Gambia’s army for the first time has apologized to Gambians for the coup that brought former dictator, Yahya Jammeh to power.
The army’s overthrow of the government of Sir Dawda Jawara was not seen as a subversion of the will of the people at the time.
But with Jawara’s ouster came the end of democracy and freedoms for Gambians. The constitution was scrapped and decrees were enforced.
Yahya Jammeh attempt to hold on to power since 1994 led to arbitrary arrests, threats, enforced disappearance, tortures, and killings to silence opposition voices, journalists, rights defenders and his perceived foes.
The Gambia’s military, filled with Jammeh’s loyalists have backed the autocratic ruler and helped him oppress citizens for more than two decades.
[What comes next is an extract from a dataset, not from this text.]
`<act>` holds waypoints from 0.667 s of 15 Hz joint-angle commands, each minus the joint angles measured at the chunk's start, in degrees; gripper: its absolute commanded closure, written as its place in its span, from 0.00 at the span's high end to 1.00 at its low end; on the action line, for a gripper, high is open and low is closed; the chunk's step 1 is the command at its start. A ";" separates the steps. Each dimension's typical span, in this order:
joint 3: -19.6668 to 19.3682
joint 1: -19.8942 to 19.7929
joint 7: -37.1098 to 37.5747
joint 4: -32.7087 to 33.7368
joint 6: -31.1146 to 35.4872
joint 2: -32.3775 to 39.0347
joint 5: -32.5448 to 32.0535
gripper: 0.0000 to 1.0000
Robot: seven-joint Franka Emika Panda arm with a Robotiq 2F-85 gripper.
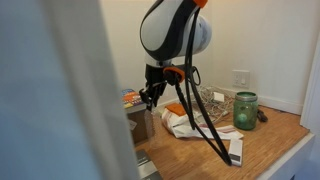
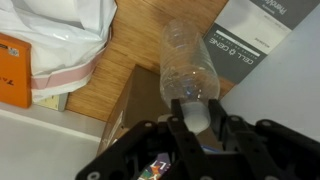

It is accused of committing serious human rights violations against perceived critics and political opponents, perpetuating a climate of fear.
A special paramilitary hit squad was the most frequently implicated and the elite presidential guard thwarted nearly a dozen coups plotted to end Jammeh’s repressive rule.
Jammeh was shockingly defeated in the December 2016 presidential election by President Adama Barrow, a change that brought hope for improved respect for human rights and the rule of law.
Jammeh swindled billions from Gambian tax payers and after month’s of refusing to cede power, the threat of West African forces sent him packing to Equatorial Guinea.
The Gambian army now says the July 22 coup brought Gambians “untold terror and mayhem” and remorsefully apologized for the events that led to the planting of dictatorship, and decades of misrule and financial mismanagement.
It is an apology long overdue and it will give hope to victims and their families that impunity has ended and assures there will be justice.
Mass graves have been uncovered, some soldiers that committed human rights abuses have been arrested, a mutiny has been foiled and external threats are being neutralized as the army rebuilds its battered relations with the community.
Barrow’s government faces enormous challenges to rebuild the country’s army, broken economy, and long-neglected institutions.
With Jammeh farming in Equatorial Guinea -and his loyalists being weeded out, the army has vowed to distance itself from the politics of the New Gambia and ensure that the will of the people is never subverted again.